Work task:
From the entries below, output the line with "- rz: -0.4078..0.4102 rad" and each following line up to and including the line with "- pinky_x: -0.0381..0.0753", exactly as written.

Material for the task:
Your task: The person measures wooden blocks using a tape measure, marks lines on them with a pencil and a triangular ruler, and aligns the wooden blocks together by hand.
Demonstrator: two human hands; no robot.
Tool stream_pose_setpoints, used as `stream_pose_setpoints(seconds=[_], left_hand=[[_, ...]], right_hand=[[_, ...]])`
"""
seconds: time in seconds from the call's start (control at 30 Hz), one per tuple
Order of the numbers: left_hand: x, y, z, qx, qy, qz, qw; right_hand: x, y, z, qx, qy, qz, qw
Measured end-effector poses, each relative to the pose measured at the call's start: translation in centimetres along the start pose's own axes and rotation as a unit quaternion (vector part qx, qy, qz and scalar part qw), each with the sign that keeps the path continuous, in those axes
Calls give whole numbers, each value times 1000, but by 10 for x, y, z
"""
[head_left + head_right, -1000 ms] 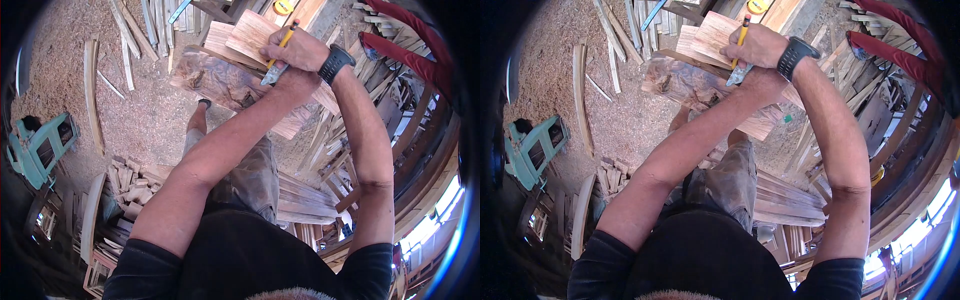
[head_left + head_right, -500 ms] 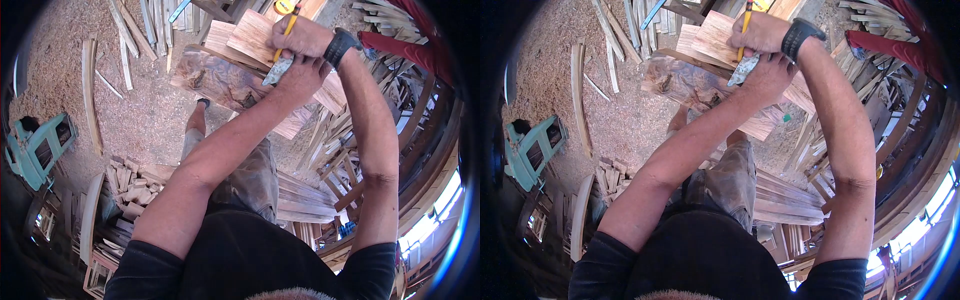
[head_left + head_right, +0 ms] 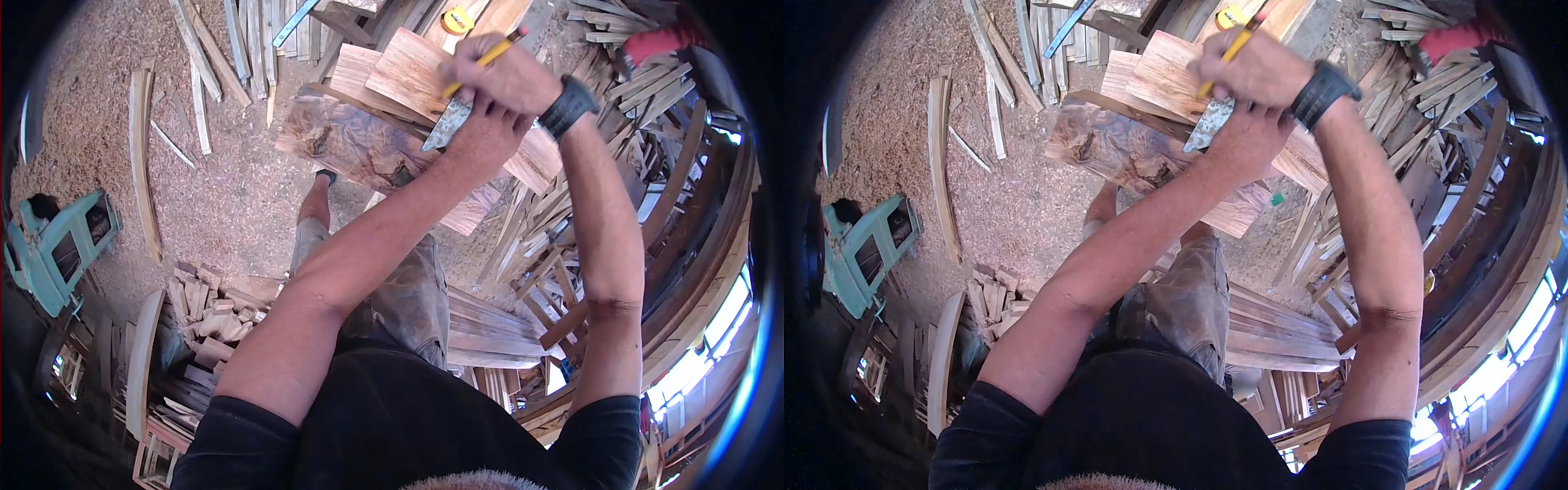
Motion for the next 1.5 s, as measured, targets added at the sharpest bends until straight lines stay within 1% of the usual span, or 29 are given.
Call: stream_pose_setpoints(seconds=[0.03,0.07,0.1,0.17,0.23,0.3,0.4,0.47,0.53,0.57,0.6,0.63,0.7,0.73,0.8,0.83,0.9,0.93,1.0,1.03,1.07,1.13,1.27,1.33,1.37,1.4,1.43,1.47,1.5], left_hand=[[3,-26,-2,-103,9,-81,991],[0,-27,-2,-103,10,-83,991],[-3,-17,-3,-122,14,-28,992],[-9,-3,-4,-139,15,66,988],[-8,-15,-3,-153,24,36,987],[-6,-23,-2,-168,32,6,985],[-1,-27,-2,-139,24,-38,989],[2,-22,-1,-50,12,-53,997],[3,-1,-1,-5,3,-27,1000],[3,10,0,39,-5,-2,999],[2,9,0,39,-5,-3,999],[1,11,0,35,-1,6,999],[2,13,-1,44,3,8,999],[3,15,0,45,1,10,999],[3,17,-3,25,10,0,1000],[2,17,-2,27,8,1,1000],[1,16,-3,17,12,15,1000],[1,14,-2,20,11,16,1000],[-1,13,0,21,10,6,1000],[-9,13,4,10,14,-8,1000],[-18,18,8,12,13,-10,1000],[-39,30,13,-148,15,37,988],[-89,52,11,-185,7,81,979],[-118,67,-9,-193,47,127,972],[-129,70,-17,-193,46,125,972],[-144,73,-34,-191,93,137,967],[-158,77,-50,-189,140,150,960],[-163,81,-58,-188,140,150,961],[-169,89,-75,-153,179,168,957]], right_hand=[[-1,-9,1,1,0,-2,1000],[-1,-23,6,-19,-28,-27,999],[0,-35,13,-38,-56,-52,996],[2,-41,13,-61,-51,-49,996],[5,-44,14,-112,-58,-58,990],[7,-45,12,-116,-57,-69,989],[10,-41,7,-132,-47,-82,987],[9,-26,6,-70,-60,-48,995],[24,-2,19,-106,-51,-40,992],[28,21,16,-192,-12,27,981],[25,36,5,-276,27,94,956],[23,44,4,-276,26,95,956],[5,74,-22,-440,59,262,857],[1,78,-18,-441,58,265,856],[-11,84,0,-344,111,241,901],[-3,88,46,-325,71,203,921],[-27,83,92,-210,22,218,953],[-38,79,105,-140,-2,222,965],[-59,61,112,-19,-99,210,972],[-59,55,119,31,-62,199,977],[-61,50,121,33,-61,200,977],[-73,47,110,39,7,251,967],[-79,57,139,36,-37,317,947],[-92,67,150,82,-38,350,932],[-108,82,158,104,-38,417,902],[-129,95,171,125,-39,483,866],[-140,99,185,127,-41,483,866],[-161,107,216,150,-95,532,828],[-181,108,228,172,-149,577,785]])
Point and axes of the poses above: each hand's wrist, its own x-axis towards the middle knuckle, its own y-axis out of the back of the hand, z = x × y, the point moved 10 cm from there along x, towards the middle knuckle, and after that the axes turned 12 degrees about -y, right-handed, at the moved point
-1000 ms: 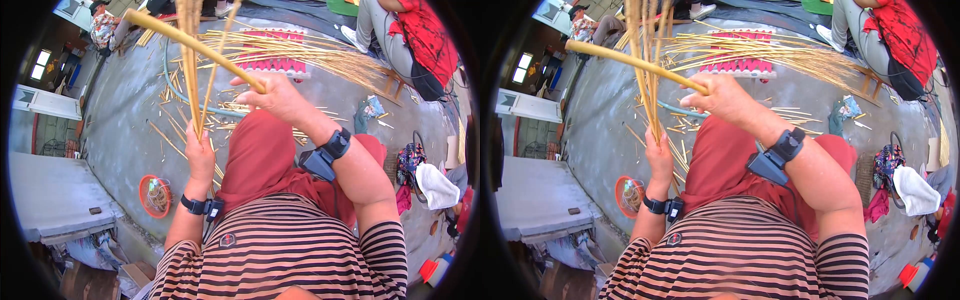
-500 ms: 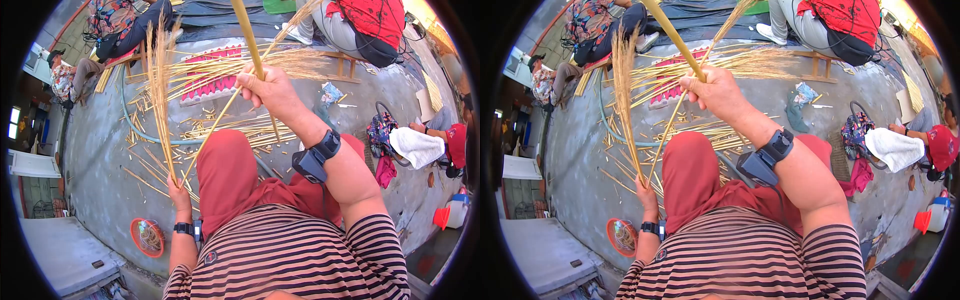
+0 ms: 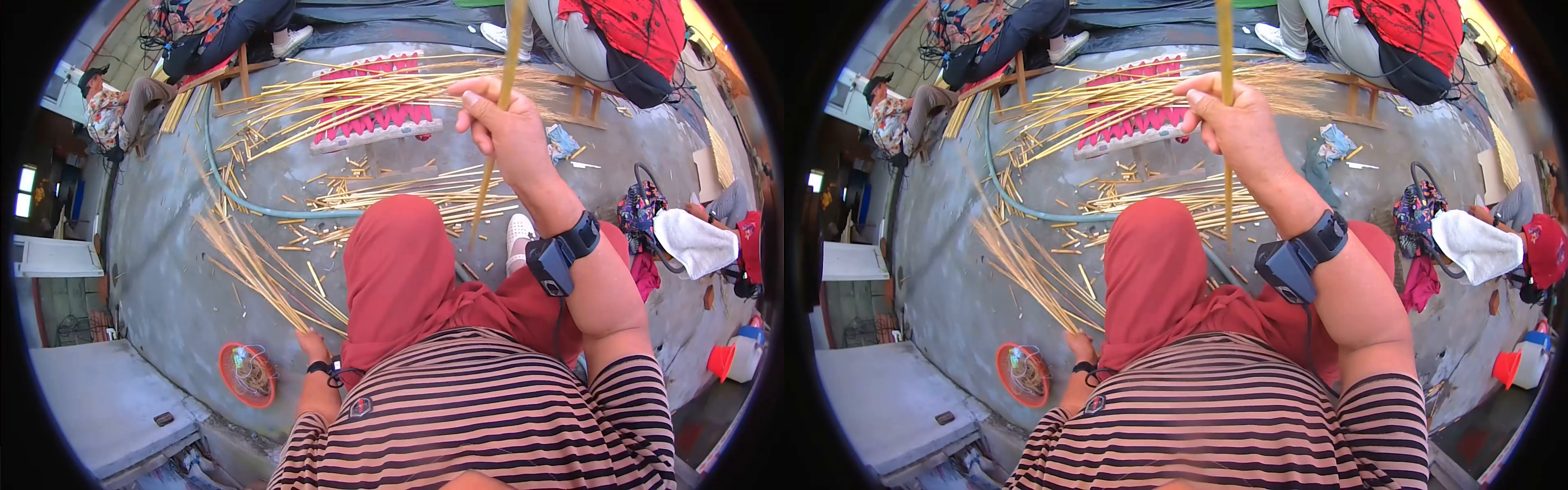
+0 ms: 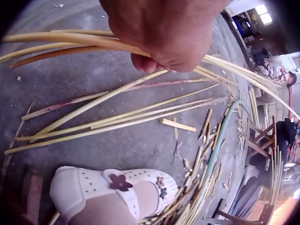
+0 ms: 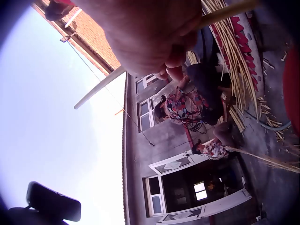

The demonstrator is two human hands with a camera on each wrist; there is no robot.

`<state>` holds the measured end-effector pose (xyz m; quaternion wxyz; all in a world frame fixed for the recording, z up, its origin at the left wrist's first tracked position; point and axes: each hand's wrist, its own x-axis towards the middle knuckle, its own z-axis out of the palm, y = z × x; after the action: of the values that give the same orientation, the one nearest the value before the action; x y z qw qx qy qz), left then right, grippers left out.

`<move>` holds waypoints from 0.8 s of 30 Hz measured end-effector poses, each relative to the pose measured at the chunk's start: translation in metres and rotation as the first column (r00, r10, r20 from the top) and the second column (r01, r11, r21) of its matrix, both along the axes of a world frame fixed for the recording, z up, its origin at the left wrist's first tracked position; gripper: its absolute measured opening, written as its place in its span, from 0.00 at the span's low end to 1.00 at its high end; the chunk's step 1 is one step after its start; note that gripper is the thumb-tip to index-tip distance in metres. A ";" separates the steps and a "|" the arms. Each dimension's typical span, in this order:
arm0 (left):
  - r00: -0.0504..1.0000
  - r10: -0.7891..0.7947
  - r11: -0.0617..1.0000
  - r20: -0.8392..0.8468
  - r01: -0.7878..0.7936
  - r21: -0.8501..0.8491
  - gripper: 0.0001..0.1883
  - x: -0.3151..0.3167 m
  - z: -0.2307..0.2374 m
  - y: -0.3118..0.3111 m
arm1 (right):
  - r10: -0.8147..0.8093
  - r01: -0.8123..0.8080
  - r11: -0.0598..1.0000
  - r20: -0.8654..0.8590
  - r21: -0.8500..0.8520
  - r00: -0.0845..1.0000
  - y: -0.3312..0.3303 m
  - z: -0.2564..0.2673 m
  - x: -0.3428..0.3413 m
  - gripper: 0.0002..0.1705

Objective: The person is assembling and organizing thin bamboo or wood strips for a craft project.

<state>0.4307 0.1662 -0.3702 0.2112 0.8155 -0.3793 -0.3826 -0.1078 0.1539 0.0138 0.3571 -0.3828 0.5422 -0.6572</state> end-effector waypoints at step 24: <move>0.514 -0.365 0.257 0.776 0.857 -0.447 0.13 -0.475 0.203 -0.379 | 0.271 -0.247 0.961 -0.587 0.123 0.763 0.038 -0.013 0.041 0.11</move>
<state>-0.0444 -0.2130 -0.1676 0.2641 0.4604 -0.8472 0.0218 -0.0672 0.1920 0.0005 0.2620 -0.6345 0.5814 -0.4367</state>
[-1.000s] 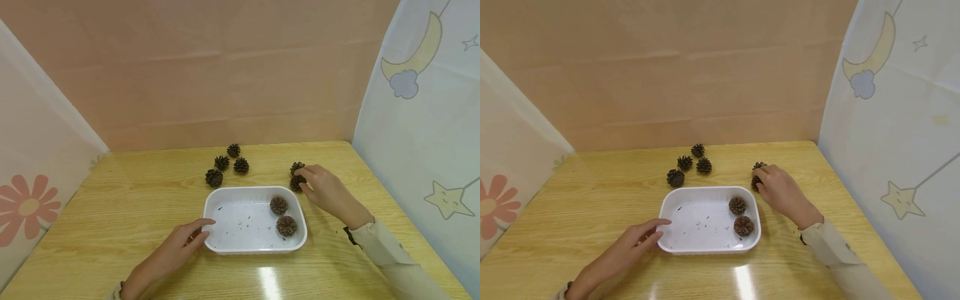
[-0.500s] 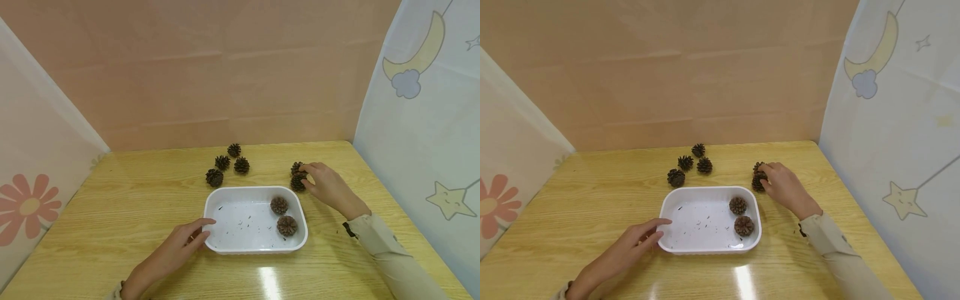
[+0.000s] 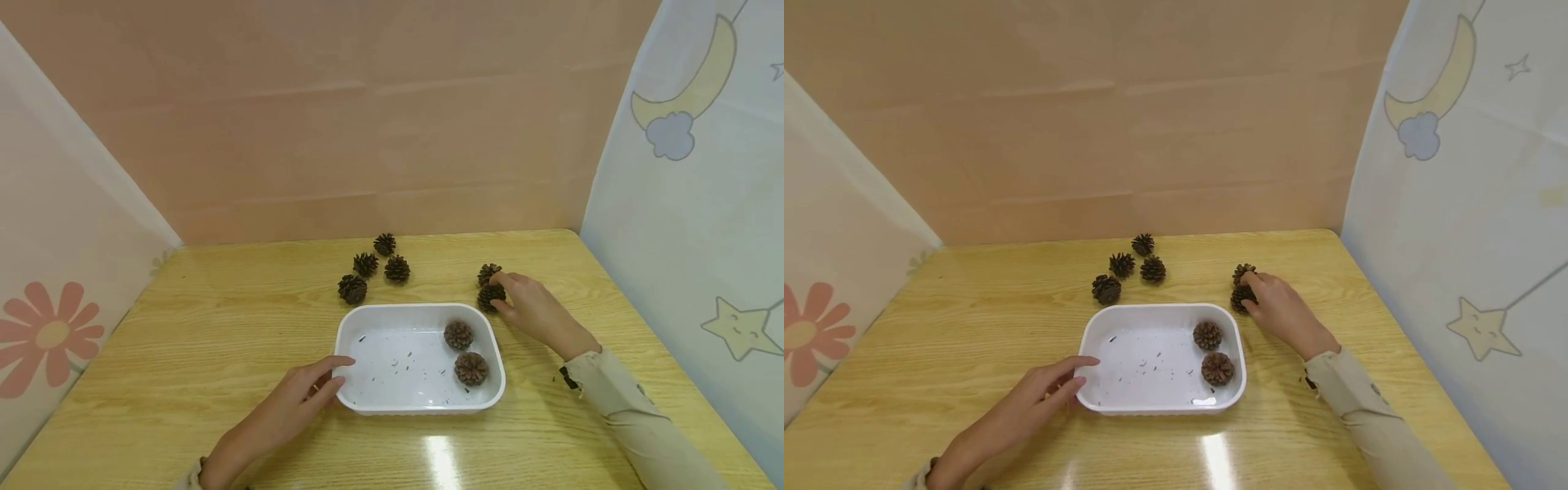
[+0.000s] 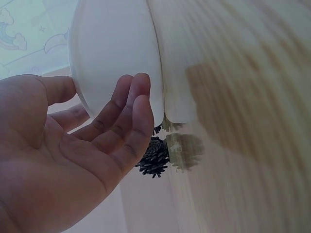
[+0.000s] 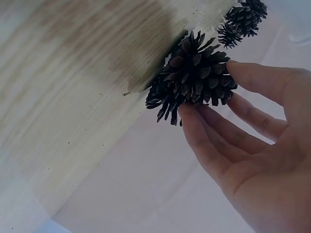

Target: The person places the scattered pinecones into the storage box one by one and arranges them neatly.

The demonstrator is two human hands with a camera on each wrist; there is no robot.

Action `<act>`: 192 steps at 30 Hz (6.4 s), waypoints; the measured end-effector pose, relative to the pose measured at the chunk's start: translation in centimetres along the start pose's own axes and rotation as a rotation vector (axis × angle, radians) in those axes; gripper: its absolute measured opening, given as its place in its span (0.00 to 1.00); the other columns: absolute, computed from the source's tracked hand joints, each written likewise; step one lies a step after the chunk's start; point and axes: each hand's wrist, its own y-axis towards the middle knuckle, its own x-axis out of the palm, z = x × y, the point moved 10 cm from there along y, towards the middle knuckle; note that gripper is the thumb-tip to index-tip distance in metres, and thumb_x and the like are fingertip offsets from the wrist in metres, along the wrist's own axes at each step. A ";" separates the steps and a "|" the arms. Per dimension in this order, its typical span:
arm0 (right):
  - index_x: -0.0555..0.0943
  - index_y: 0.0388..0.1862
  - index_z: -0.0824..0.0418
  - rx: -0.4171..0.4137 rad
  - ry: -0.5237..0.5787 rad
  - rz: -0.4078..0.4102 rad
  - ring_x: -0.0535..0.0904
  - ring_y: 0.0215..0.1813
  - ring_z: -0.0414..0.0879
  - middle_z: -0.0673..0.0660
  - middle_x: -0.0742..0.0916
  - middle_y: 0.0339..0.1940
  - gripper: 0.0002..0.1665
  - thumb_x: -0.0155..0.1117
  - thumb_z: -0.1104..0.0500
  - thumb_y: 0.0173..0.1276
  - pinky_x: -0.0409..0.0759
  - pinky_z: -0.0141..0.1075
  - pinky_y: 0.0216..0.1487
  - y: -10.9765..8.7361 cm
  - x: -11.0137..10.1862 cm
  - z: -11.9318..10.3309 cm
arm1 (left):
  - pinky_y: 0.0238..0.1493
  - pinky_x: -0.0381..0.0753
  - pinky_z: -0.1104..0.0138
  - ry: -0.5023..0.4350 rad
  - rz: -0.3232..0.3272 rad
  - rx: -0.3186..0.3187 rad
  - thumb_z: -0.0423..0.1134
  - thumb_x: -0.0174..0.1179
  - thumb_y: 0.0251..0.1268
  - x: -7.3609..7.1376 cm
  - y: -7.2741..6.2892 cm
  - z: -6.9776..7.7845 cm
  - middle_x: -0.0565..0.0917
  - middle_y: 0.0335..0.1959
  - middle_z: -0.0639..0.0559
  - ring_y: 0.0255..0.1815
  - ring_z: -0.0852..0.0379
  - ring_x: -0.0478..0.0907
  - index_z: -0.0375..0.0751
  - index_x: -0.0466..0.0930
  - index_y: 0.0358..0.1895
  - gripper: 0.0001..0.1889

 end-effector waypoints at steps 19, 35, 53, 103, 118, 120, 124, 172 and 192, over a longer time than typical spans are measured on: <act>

Task output:
  - rz: -0.4078..0.4102 rad
  - ring_x: -0.0535..0.0904
  - ring_y: 0.0215..0.1813
  - ring_z: -0.0414..0.0879
  - middle_z: -0.0673..0.0660
  - middle_x: -0.0742..0.0916
  - middle_y: 0.0339..0.1940
  - gripper: 0.0002..0.1665
  - thumb_x: -0.0155..0.1117
  - thumb_z: -0.1104..0.0500
  - thumb_y: 0.0173..0.1276
  - pinky_x: -0.0409..0.0759
  - pinky_z: -0.0141..0.1075
  - pinky_y: 0.0216..0.1487
  - y: -10.9765..8.7361 cm
  - x: -11.0137..10.1862 cm
  - z: -11.9318..10.3309 cm
arm1 (left):
  - pinky_y: 0.0238..0.1493
  - pinky_x: -0.0381..0.0753

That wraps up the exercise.